Can multiple docs be summarized into one? If so, what are the best practices for it?
At present, the engine will not automatically summarize multiple documents with a single summary. They need to be summarized one by one. There are two approaches:
o Glue the multiple documents together as a single document and summarize it. Might unfairly weight the first document unless there is very strong correlation within the content for multiple docs. Keep in mind the maximum document length while gluing the documents.
o Summarize each document individually and glue together the summaries. Might end up with an odd summary if there is not strong correlation between the content.
What is the optimal summary length for a 1 page, 2 page, and ½ page documents?
The default summary length is 3 sentences, and this is good for a general news article (couple of pages). If summarizing something that is 12 pages long, the customer may want to increase the length slightly. This will also depend on how diverse the content is.
How do customers configure the summary length in customization?
This is mentioned in the Semantria Frontend API document as “summary_limit” on pages 6-7.

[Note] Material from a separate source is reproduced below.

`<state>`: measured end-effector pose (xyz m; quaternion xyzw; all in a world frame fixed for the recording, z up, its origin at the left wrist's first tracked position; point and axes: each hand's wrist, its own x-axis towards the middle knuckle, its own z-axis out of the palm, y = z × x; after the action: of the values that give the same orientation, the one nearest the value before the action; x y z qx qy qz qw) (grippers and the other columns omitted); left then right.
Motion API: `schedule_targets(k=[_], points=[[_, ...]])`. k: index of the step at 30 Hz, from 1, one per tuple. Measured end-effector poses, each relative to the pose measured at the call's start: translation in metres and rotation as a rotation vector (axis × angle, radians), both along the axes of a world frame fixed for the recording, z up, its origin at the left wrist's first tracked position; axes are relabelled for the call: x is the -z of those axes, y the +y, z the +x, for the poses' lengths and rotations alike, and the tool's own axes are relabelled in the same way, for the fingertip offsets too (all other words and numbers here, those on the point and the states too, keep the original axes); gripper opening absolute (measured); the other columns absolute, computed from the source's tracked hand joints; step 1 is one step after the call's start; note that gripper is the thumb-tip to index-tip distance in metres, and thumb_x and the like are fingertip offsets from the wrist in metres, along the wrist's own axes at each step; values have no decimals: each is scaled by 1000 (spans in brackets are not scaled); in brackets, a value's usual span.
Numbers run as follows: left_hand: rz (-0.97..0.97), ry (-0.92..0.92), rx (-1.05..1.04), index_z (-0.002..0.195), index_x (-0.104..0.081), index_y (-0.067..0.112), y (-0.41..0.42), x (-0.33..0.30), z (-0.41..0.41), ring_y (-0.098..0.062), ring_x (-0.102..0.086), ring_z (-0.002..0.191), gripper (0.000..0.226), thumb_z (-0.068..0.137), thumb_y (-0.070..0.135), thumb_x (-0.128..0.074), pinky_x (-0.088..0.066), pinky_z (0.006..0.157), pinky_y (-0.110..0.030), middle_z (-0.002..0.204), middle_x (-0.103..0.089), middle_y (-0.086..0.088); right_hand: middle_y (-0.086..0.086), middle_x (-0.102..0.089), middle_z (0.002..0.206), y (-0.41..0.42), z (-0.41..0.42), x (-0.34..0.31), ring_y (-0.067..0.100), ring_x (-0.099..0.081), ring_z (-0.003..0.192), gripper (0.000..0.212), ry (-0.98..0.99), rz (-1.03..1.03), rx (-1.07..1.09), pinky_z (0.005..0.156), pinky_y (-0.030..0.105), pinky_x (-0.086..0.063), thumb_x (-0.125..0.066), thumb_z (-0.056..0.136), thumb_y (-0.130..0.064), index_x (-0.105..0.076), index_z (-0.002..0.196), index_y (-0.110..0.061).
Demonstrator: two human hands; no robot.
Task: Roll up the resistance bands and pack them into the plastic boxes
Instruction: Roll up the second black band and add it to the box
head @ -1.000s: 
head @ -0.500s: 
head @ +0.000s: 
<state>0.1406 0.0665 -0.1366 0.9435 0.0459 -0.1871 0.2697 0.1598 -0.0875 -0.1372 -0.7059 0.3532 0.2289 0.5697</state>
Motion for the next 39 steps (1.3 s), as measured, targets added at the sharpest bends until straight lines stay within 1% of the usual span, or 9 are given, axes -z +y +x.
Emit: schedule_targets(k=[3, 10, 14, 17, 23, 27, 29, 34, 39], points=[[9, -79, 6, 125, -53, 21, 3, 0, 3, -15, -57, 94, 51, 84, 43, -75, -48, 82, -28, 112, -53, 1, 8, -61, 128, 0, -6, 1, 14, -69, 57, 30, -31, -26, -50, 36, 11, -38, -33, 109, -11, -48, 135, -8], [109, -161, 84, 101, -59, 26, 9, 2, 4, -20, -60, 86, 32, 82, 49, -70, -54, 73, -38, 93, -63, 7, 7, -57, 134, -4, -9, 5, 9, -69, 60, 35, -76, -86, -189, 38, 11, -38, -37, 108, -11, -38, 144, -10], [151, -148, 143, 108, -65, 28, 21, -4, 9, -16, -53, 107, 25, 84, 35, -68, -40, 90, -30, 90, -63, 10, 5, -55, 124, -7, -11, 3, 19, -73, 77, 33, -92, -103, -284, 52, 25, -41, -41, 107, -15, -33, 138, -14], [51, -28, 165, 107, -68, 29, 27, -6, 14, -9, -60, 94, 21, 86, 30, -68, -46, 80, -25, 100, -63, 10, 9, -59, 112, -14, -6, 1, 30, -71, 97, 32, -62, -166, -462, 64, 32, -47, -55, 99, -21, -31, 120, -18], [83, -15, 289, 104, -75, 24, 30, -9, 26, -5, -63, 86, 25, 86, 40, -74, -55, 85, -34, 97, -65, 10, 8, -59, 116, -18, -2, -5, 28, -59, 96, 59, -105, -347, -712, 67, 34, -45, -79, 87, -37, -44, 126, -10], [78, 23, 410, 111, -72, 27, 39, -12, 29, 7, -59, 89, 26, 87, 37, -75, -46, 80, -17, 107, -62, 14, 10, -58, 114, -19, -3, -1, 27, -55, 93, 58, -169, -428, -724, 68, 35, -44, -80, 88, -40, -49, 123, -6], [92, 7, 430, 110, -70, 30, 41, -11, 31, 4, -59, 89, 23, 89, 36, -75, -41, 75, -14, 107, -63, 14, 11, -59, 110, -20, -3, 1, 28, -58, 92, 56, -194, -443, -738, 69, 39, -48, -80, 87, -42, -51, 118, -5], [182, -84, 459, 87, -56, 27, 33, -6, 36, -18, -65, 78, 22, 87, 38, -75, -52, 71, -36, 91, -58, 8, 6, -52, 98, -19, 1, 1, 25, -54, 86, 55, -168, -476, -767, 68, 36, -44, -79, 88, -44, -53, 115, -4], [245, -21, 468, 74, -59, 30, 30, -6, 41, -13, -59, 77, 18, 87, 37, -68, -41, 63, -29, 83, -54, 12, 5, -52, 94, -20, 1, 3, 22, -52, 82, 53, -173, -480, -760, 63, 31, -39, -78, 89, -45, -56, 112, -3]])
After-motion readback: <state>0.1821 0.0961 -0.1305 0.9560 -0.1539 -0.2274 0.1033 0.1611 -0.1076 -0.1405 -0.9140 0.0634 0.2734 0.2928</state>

Can you please explain more about what goes on behind the scenes of the system? What NLP algorithms does it use? Does it implement some kind of published NLP academic multi documents summarization algorithms / system?
When Salience analyzes a document, it performs the following NLP processes:
Tokenization:breaking the document up into individual tokens (words, punctuation, etc)
Tagging:Determining the part-of-speech tag for each token
Chunking:Grouping sets of tokens into grammatical chunks
Naturally, the techniques we’ve developed to implement these NLP processes are our intellectual property. But that set of processes gives us the fundamental understanding of the content, which we then use to extract entities, detect sentiment, extract themes, generate summaries, etc.
All of this occurs on a document-by-document basis. Summaries are generated for individual documents; Salience does not do any merging of summaries across documents within a session. Even in the collection level functionality provided in Salience Five, there is no multi-document summarization.